EXERCISE AIM: Scan the data beneath this task and copy each line that includes "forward".

INFORMATION PROVIDED:

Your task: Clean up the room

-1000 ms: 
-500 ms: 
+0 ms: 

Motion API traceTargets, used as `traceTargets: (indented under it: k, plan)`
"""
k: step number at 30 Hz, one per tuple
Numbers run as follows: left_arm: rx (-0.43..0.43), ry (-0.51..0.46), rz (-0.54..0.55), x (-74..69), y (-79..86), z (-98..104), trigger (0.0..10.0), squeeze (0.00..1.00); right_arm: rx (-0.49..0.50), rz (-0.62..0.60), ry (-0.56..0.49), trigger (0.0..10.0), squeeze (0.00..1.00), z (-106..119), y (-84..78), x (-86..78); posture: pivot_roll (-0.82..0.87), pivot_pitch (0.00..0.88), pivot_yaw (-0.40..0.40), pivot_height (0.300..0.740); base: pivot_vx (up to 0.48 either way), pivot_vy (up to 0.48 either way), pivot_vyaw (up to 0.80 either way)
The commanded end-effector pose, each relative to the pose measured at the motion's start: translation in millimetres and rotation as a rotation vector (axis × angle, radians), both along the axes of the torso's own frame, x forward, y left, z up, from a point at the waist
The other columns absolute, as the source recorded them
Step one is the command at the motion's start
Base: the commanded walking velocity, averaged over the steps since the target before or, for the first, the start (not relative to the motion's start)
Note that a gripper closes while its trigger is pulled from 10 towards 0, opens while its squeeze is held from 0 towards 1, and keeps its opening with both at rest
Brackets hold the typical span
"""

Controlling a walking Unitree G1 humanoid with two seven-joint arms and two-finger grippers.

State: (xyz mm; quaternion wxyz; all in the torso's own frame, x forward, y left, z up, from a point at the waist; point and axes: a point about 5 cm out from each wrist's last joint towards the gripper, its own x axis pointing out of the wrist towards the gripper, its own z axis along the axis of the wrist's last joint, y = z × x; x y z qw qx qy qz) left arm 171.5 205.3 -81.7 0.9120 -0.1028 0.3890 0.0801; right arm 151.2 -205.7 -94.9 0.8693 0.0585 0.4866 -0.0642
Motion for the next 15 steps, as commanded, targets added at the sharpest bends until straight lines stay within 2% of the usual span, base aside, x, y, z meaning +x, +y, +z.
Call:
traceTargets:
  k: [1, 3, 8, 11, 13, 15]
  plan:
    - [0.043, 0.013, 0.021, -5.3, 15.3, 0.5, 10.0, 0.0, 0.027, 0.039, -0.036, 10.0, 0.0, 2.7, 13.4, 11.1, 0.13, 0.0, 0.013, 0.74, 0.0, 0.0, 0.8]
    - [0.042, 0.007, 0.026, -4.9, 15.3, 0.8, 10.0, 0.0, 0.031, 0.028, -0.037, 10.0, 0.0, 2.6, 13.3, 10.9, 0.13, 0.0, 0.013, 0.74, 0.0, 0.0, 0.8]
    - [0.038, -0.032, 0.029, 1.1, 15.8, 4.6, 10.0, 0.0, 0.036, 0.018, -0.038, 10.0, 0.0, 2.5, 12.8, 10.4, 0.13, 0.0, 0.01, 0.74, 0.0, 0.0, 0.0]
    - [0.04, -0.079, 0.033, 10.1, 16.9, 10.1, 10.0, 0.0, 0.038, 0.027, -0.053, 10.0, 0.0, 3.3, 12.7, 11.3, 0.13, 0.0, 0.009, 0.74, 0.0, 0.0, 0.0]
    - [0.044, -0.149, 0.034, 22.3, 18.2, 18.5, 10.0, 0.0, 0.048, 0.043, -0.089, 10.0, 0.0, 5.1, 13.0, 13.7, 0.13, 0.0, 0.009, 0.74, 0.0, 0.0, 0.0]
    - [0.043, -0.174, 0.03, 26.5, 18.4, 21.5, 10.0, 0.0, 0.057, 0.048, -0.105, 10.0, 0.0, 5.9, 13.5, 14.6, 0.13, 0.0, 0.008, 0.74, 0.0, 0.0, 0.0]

WRITTEN RESPONSE:
The commanded end-effector pose, each relative to the pose measured at the motion's start: translation in millimetres and rotation as a rotation vector (axis × angle, radians), both along the axes of the torso's own frame, x forward, y left, z up, from a point at the waist
State: (xyz mm; quaternion wxyz; all in the torso's own frame, x forward, y left, z up, from a point at the waist; point and axes: a point about 5 cm out from each wrist's last joint towards the gripper, its own x axis pointing out of the wrist towards the gripper, its own z axis along the axis of the wrist's last joint, y = z × x; x y z qw qx qy qz) left arm 171.5 205.3 -81.7 0.9120 -0.1028 0.3890 0.0801; right arm 151.2 -205.7 -94.9 0.8693 0.0585 0.4866 -0.0642

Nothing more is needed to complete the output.